There is no restriction on the support of the random variables used, though discrete variables are often favored in some instances due to the existence of computationally efficient algorithms for exact inference in discrete Bayesian networks such as the
junction tree [
79] algorithm and
variable elimination. While the junction tree algorithm can be extended to the class of conditional linear Gaussian models for continuous data [
78], there appears to be no general-purpose and computationally efficient exact inference method for continuous Bayesian networks in a manner analogous to discrete Bayesian networks. In the discrete setting, perhaps the most commonly used parametrization of a Bayesian network CPD is a
tabular one in which every element of
\(Val(Pa^{\mathcal {G}}(X_j)))\) is associated with a distinct CPD for the values of
\(X_j\). Another benefit of Bayesian networks is that their creation usually involves a structural decomposition of a probability distribution over several dimensions into lower dimensional conditional distributions. This bears close parallels to methods naturally used to improve decision-making via the decomposition of problems into smaller pieces [
7]. Bayesian networks bear strong similarities to earlier attempts to introduce uncertainties into rule-based systems [
64].
A common workflow for modeling data with Bayesian networks involves the steps of identifying a suitable model structure, applying prior information, performing parameter estimation, interpreting the parameters, and/or generating predictions for missing data or altogether new data points. These steps are explained in more detail in the context of spatial modeling below. A summary of the notation commonly used in this work is provided at Table
1.
Selecting a Structure. At the beginning of the modeling process, the analyst must determine which of the variables
\(X_1,\ldots ,X_p\) are conditionally independent given all other variables. As the conditional independence relation is symmetric, there are
\(p(p-1)/2\) possible conditional independence statements and a graph structure
\(\mathcal {G}\) is created by selecting pairs of variables to be linked by a directed edge. If no sensible graph can be constructed a priori, or if it is desired that the graph itself be left as a free parameter, then
structure learning must be employed to identify a suitable graph on the basis of an optimality criterion such as the Akaike or Bayesian information criterion, or the Bayesian Dirichlet-equivalent uniform score [
55]. When working with spatial data, a complication that arises is that there does not appear to be a standard recipe for selecting a structure over both cross-variable and spatial modes of correlation. One may instantiate a Bayesian network for which every variable at every spatial location receives a node in the graph, but this implies an enormous space of potential graph structures. This can lead to a challenging graph selection problem even if only a single variable is used across a large spatial domain; we refer the reader to [
123] for an example of structure learning under these conditions. Additionally, the edges in
\(\mathcal {G}\) are directed, implying a parent-and-child ordering which may not conform with the commonly-held assumption in spatial statistics that spatial correlation is most easily captured via an undirected, unordered correlation model.

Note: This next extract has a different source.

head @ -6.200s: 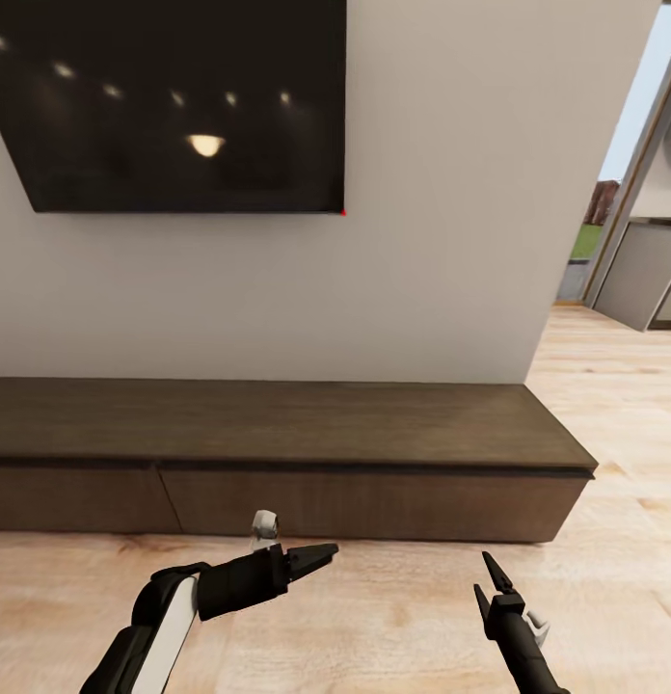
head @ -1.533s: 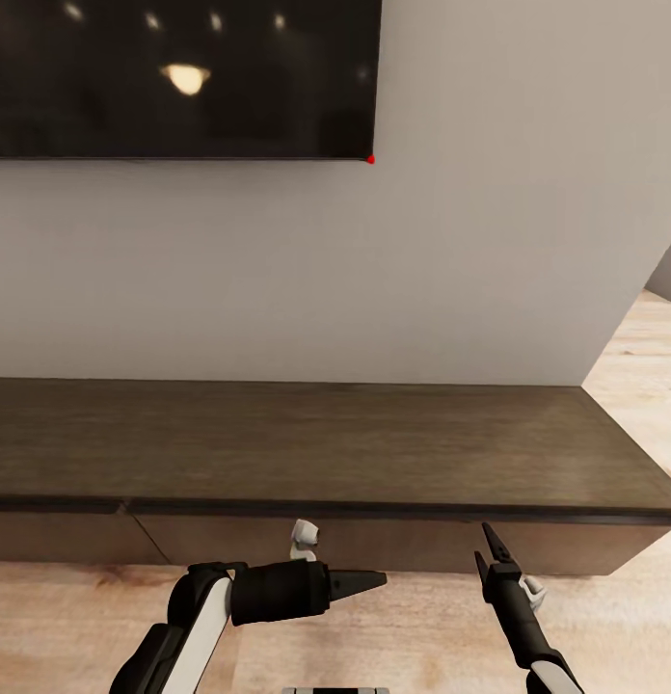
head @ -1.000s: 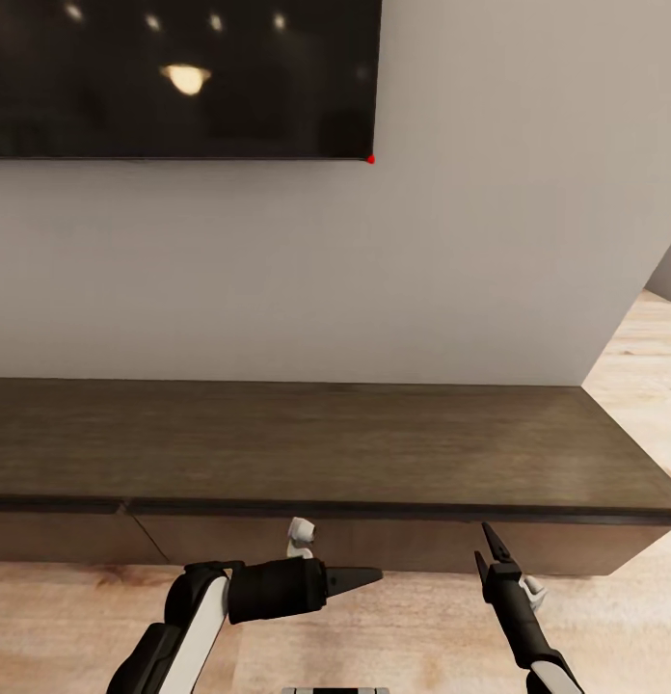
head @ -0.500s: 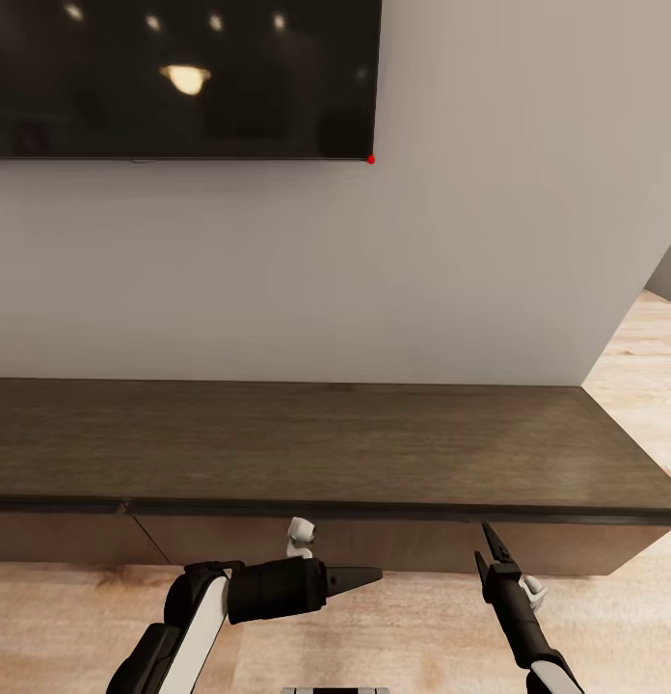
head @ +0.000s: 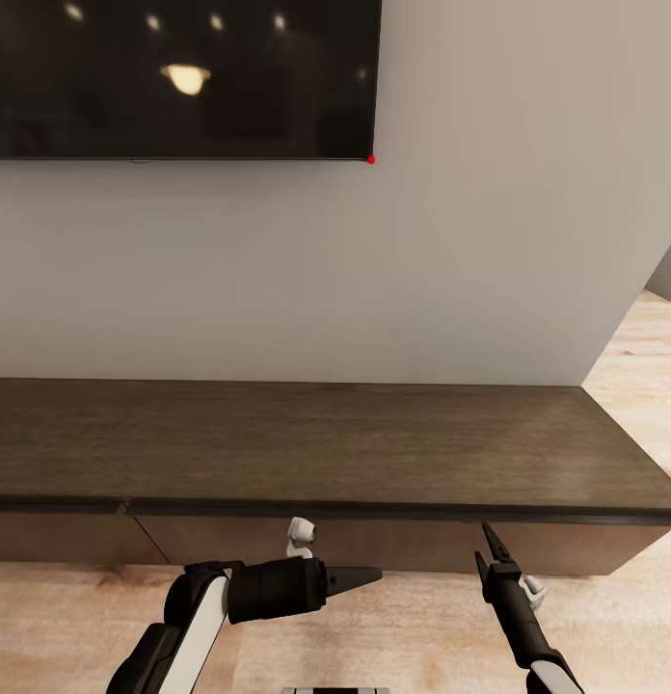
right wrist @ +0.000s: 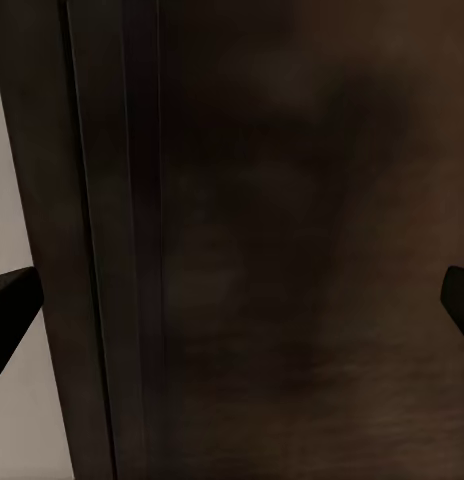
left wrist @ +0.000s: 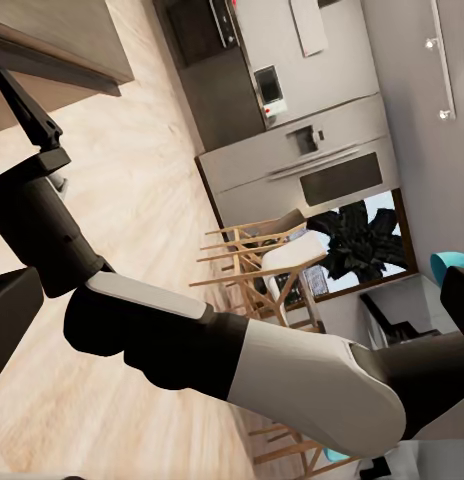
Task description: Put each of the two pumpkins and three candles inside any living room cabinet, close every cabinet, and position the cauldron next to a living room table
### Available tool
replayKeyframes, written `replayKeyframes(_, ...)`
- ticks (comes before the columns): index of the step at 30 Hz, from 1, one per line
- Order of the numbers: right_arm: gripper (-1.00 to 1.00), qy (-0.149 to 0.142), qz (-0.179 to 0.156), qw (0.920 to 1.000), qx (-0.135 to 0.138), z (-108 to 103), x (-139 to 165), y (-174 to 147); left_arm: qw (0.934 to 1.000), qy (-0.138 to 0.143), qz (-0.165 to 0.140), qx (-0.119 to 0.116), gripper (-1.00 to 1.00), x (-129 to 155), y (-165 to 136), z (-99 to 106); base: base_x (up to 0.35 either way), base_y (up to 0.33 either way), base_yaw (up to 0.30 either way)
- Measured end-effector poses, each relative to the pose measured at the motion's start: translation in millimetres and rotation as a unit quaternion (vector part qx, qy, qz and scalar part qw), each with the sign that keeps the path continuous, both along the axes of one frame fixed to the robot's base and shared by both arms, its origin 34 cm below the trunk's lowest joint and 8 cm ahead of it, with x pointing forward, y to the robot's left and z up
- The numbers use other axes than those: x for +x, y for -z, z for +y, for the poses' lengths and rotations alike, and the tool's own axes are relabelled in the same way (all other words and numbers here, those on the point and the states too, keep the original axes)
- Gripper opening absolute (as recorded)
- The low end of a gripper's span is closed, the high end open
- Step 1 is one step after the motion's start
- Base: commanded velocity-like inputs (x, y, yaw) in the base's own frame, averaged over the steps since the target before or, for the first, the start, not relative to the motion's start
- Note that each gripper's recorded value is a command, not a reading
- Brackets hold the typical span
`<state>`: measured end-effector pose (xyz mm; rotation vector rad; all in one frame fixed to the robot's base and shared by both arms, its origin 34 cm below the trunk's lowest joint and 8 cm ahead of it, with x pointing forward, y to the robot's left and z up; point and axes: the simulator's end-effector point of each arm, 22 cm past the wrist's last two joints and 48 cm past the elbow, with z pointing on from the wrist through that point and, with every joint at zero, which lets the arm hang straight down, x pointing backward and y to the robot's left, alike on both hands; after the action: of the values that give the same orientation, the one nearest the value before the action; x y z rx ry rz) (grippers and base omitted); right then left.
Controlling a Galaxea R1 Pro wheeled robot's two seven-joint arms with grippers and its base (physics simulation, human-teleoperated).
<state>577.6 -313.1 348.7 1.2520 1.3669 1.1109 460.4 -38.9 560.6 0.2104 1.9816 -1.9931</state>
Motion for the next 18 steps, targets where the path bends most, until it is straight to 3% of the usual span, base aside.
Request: replayKeyframes(18, 1.0, 0.001, -0.021, 0.9998, 0.001, 0, 6, -22, 0.9998, 0.0, -0.021, 0.0, 1.0, -3, -17, 0, 0.0, 0.0, 0.0)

Choosing Conditional Probability Distributions. Once a suitable Bayes net graph has been identified, the next step is to construct functions mapping the outcomes of parent variables to probabilities of conditional outcomes of child variables dependent upon a CPD parameter vector
\(\mathbf {\theta }\). For data comprising discrete parent and discrete child variables, a common choice appears to be a tabular CPD for which every element in
\(Val(Pa^{\mathcal {G}}(X_j))\) has its own
\(\vert Val(X_j)\vert\)-dimensional multinomial probability distribution for the values assumed by
\(X_j\). With a tabular CPD, it is also possible to set or constrain [
102] some of the parameter values to reflect prior information. For modeling spatial data in general, it is often desirable to allow for correlation between spatially proximal random variables. Therefore, a central question in the application of Bayesian networks to spatial data is the development of methods to produce CPDs which retain desirable properties such as simplicity and interpretability, while also modeling spatial correlation.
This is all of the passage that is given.